LISTED RECORDS:
↓

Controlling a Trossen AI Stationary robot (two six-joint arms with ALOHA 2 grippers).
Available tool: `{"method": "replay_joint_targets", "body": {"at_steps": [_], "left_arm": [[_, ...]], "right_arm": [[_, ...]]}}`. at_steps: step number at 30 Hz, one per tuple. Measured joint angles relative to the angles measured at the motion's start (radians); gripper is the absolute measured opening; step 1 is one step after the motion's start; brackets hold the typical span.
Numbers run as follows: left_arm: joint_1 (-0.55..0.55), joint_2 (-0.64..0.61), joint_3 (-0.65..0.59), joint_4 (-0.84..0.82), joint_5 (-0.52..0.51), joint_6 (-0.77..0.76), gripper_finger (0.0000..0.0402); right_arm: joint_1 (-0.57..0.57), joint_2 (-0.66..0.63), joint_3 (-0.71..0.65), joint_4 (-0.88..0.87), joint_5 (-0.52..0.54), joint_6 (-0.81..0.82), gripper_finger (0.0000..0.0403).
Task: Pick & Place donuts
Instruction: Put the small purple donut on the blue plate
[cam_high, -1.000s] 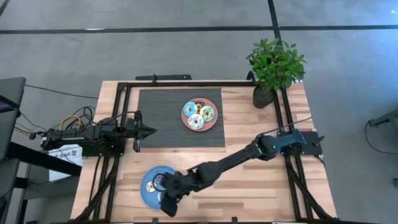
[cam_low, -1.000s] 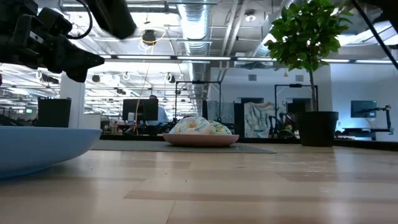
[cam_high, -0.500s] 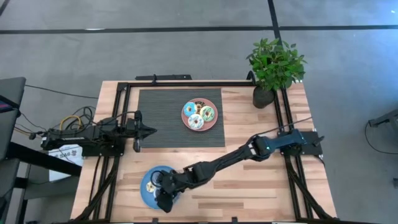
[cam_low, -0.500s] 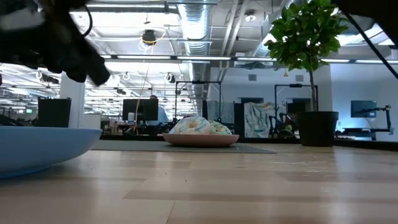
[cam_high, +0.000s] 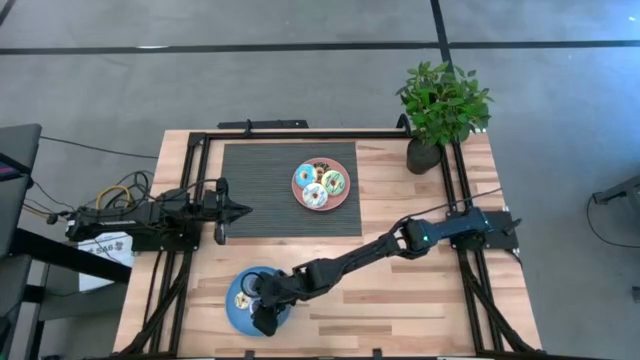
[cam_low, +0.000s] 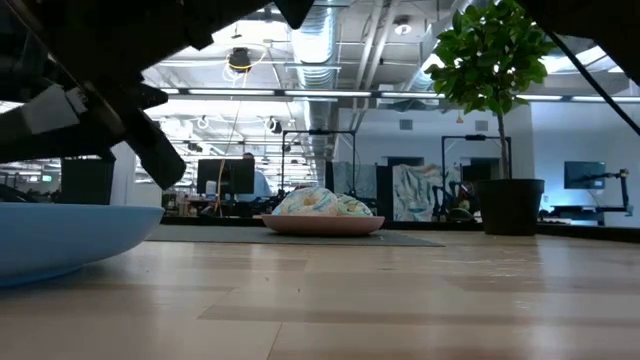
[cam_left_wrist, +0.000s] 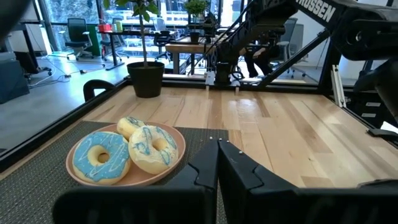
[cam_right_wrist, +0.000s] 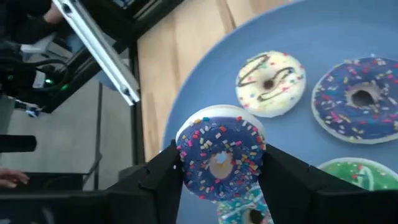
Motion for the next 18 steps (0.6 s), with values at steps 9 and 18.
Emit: {"method": "replay_joint_targets", "body": {"at_steps": [9,18], "left_arm": [[0.0,0.0,0.0,0.0,0.0,0.0,0.0],[0.0,0.0,0.0,0.0,0.0,0.0,0.0]], "right_arm": [[-0.013,0.0,0.0,-0.073,0.0,-0.027,0.0228],[-0.014,0.0,0.0,-0.073,0.0,-0.027,0.0242]]}}
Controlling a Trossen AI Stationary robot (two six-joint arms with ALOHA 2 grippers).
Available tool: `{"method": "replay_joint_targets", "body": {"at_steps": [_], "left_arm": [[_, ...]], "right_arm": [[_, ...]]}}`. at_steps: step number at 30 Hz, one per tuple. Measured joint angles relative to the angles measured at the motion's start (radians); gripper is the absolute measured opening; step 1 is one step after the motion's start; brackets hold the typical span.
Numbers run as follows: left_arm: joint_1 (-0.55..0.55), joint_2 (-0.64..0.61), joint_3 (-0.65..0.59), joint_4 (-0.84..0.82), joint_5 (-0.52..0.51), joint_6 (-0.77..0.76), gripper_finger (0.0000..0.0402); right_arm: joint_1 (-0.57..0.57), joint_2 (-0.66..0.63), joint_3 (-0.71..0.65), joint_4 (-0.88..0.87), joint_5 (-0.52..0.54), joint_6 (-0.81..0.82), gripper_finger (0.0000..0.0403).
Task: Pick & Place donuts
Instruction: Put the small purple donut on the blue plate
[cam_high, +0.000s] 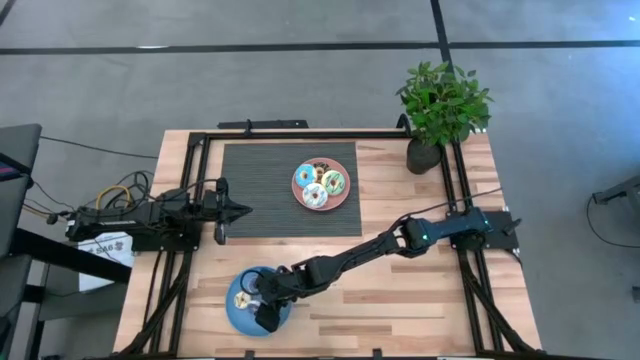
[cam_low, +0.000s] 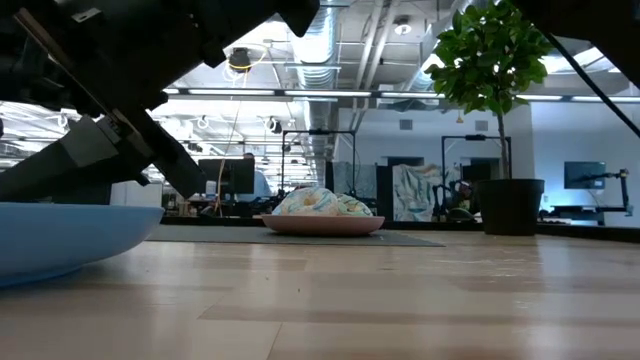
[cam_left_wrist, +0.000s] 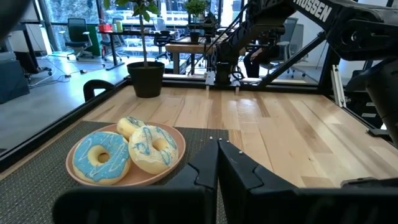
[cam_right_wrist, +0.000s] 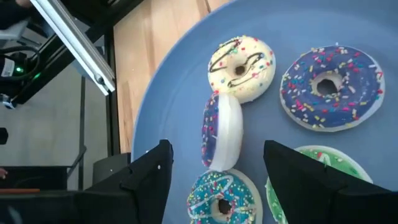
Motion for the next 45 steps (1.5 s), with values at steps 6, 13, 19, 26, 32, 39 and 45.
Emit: {"method": "replay_joint_targets", "body": {"at_steps": [6,13,19,26,32,39,45], "left_arm": [[0.0,0.0,0.0,0.0,0.0,0.0,0.0],[0.0,0.0,0.0,0.0,0.0,0.0,0.0],[0.0,0.0,0.0,0.0,0.0,0.0,0.0],[0.0,0.0,0.0,0.0,0.0,0.0,0.0],[0.0,0.0,0.0,0.0,0.0,0.0,0.0],[0.0,0.0,0.0,0.0,0.0,0.0,0.0],[0.0,0.0,0.0,0.0,0.0,0.0,0.0]], "right_arm": [[-0.014,0.0,0.0,0.0,-0.003,0.0,0.024],[-0.035,-0.003,0.016,-0.004,0.0,0.001,0.024],[-0.034,-0.003,0.016,-0.052,0.026,0.009,0.024],[-0.013,-0.003,0.016,-0.054,0.023,-0.019,0.024],[-0.01,-0.003,0.016,-0.129,0.1,-0.018,0.0231],[-0.009,-0.003,0.016,-0.107,0.122,-0.025,0.0182],[-0.01,-0.003,0.016,-0.075,0.055,-0.018,0.0136]]}}
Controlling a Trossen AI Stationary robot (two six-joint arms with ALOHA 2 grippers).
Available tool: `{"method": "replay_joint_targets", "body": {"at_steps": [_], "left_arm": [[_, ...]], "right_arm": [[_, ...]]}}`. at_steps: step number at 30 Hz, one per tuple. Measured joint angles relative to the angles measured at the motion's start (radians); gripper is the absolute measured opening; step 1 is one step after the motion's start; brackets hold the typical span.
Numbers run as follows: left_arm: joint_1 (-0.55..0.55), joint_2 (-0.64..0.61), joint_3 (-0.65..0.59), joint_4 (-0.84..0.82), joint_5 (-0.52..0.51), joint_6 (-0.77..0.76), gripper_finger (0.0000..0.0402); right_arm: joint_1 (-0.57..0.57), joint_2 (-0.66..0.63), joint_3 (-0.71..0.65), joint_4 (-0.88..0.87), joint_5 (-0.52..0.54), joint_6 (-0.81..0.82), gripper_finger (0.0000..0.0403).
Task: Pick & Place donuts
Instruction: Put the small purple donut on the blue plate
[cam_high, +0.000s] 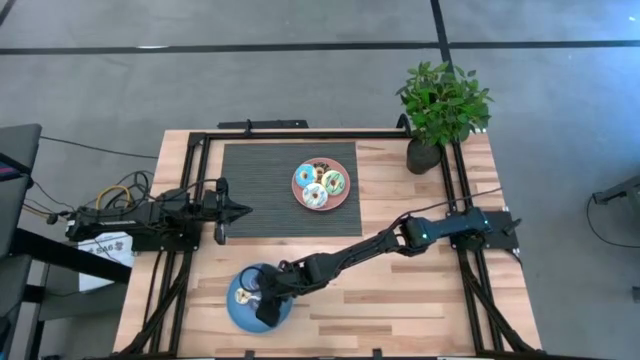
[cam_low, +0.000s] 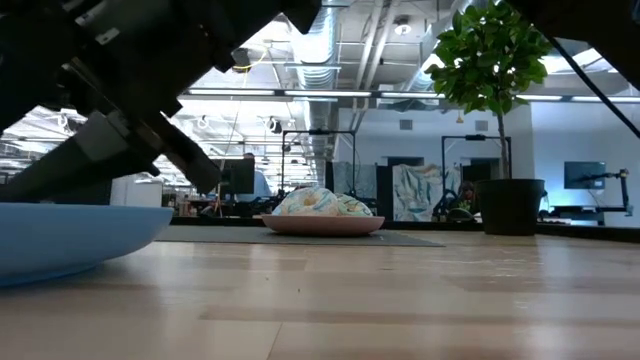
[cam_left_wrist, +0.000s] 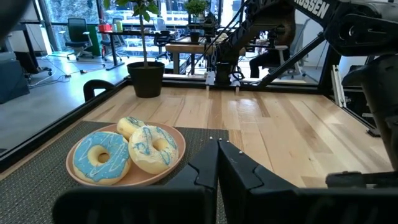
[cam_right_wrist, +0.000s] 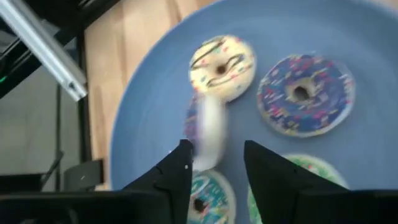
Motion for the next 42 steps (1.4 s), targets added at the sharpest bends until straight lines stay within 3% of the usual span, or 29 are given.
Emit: {"method": "replay_joint_targets", "body": {"at_steps": [12,22,30,42], "left_arm": [[0.0,0.0,0.0,0.0,0.0,0.0,0.0],[0.0,0.0,0.0,0.0,0.0,0.0,0.0],[0.0,0.0,0.0,0.0,0.0,0.0,0.0],[0.0,0.0,0.0,0.0,0.0,0.0,0.0]], "right_arm": [[-0.008,-0.035,-0.001,-0.072,-0.009,0.001,0.0061],[-0.006,-0.074,0.0,-0.024,0.003,-0.023,0.0038],[0.01,-0.026,-0.004,0.032,0.001,-0.022,0.0004],[0.018,0.035,-0.003,0.108,0.026,-0.034,0.0001]]}}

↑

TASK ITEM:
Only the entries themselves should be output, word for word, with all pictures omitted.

OUTPUT FOR THIS EXERCISE:
Controlling a Trossen AI Stationary robot (two six-joint arms with ALOHA 2 grippers).
Available tool: `{"method": "replay_joint_targets", "body": {"at_steps": [_], "left_arm": [[_, ...]], "right_arm": [[_, ...]]}}`. at_steps: step number at 30 Hz, one per tuple. Measured joint angles relative to the angles measured at the motion's start (radians); gripper is the absolute measured opening; step 1 is one step after the motion's start; brackets hold the typical span.
Numbers run as follows: left_arm: joint_1 (-0.55..0.55), joint_2 (-0.64..0.61), joint_3 (-0.65..0.59), joint_4 (-0.84..0.82), joint_5 (-0.52..0.51), joint_6 (-0.77..0.76), gripper_finger (0.0000..0.0402); right_arm: joint_1 (-0.57..0.57), joint_2 (-0.66..0.63), joint_3 (-0.71..0.65), joint_4 (-0.88..0.87), joint_5 (-0.52..0.54), joint_6 (-0.81..0.82), gripper_finger (0.0000..0.0403).
Task: Pick & Place donuts
Instruction: Put the small purple donut on the blue plate
[cam_high, -1.000s] 
[cam_low, -1.000s] 
[cam_high, -0.500s] 
[cam_low, -0.500s] 
[cam_high, +0.000s] 
[cam_low, +0.000s] 
[cam_left_wrist, +0.000s] 
[cam_right_wrist, +0.000s] 
Motion for the next 18 steps (0.6 s), with values at steps 9 and 18.
Emit: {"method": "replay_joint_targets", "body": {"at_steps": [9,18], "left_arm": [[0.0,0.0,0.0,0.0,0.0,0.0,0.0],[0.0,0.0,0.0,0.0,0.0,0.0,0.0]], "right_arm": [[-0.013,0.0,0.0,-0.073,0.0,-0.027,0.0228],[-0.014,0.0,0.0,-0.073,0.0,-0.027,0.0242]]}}
Controlling a Trossen AI Stationary robot (two six-joint arms with ALOHA 2 grippers).
Available tool: `{"method": "replay_joint_targets", "body": {"at_steps": [_], "left_arm": [[_, ...]], "right_arm": [[_, ...]]}}`. at_steps: step number at 30 Hz, one per tuple. Measured joint angles relative to the angles measured at the motion's start (radians); gripper is the absolute measured opening; step 1 is one step after the motion's start; brackets hold the typical span.
Numbers run as follows: left_arm: joint_1 (-0.55..0.55), joint_2 (-0.64..0.61), joint_3 (-0.65..0.59), joint_4 (-0.84..0.82), joint_5 (-0.52..0.51), joint_6 (-0.77..0.76), gripper_finger (0.0000..0.0402); right_arm: joint_1 (-0.57..0.57), joint_2 (-0.66..0.63), joint_3 (-0.71..0.65), joint_4 (-0.88..0.87), joint_5 (-0.52..0.54), joint_6 (-0.81..0.82), gripper_finger (0.0000..0.0403).
Task: Pick & Place donuts
Instruction: Put the small purple donut on the blue plate
[cam_high, +0.000s] 
[cam_low, +0.000s] 
[cam_left_wrist, +0.000s] 
[cam_right_wrist, +0.000s] 
Motion for the next 45 steps (1.5 s), with values at steps 6, 13, 19, 26, 32, 39 and 45.
Emit: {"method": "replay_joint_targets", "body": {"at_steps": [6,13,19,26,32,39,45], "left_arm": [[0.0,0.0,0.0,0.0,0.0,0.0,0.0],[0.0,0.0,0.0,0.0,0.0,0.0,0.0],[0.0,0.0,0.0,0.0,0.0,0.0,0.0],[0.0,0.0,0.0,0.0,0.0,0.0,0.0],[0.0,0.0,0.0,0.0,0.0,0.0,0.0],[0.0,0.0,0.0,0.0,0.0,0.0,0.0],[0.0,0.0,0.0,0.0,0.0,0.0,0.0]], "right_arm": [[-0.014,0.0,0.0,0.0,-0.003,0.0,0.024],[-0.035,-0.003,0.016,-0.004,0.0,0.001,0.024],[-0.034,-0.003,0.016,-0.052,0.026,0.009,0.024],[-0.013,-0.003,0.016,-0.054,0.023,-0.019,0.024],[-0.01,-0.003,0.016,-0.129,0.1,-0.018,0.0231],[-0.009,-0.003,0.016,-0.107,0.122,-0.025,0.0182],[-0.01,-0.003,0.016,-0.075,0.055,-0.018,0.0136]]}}
Controlling a Trossen AI Stationary robot (two six-joint arms with ALOHA 2 grippers).
Available tool: `{"method": "replay_joint_targets", "body": {"at_steps": [_], "left_arm": [[_, ...]], "right_arm": [[_, ...]]}}`. at_steps: step number at 30 Hz, one per tuple. Measured joint angles relative to the angles measured at the motion's start (radians); gripper is the absolute measured opening; step 1 is one step after the motion's start; brackets hold the typical span.
Numbers run as follows: left_arm: joint_1 (-0.55..0.55), joint_2 (-0.64..0.61), joint_3 (-0.65..0.59), joint_4 (-0.84..0.82), joint_5 (-0.52..0.51), joint_6 (-0.77..0.76), gripper_finger (0.0000..0.0402); right_arm: joint_1 (-0.57..0.57), joint_2 (-0.66..0.63), joint_3 (-0.71..0.65), joint_4 (-0.88..0.87), joint_5 (-0.52..0.54), joint_6 (-0.81..0.82), gripper_finger (0.0000..0.0403).
Task: Pick & Place donuts
Instruction: Put the small purple donut on the blue plate
[cam_high, +0.000s] 
[cam_low, +0.000s] 
[cam_left_wrist, +0.000s] 
[cam_right_wrist, +0.000s] 
Motion for the next 42 steps (1.4 s), targets added at the sharpest bends until straight lines stay within 3% of the usual span, or 29 are given.
Emit: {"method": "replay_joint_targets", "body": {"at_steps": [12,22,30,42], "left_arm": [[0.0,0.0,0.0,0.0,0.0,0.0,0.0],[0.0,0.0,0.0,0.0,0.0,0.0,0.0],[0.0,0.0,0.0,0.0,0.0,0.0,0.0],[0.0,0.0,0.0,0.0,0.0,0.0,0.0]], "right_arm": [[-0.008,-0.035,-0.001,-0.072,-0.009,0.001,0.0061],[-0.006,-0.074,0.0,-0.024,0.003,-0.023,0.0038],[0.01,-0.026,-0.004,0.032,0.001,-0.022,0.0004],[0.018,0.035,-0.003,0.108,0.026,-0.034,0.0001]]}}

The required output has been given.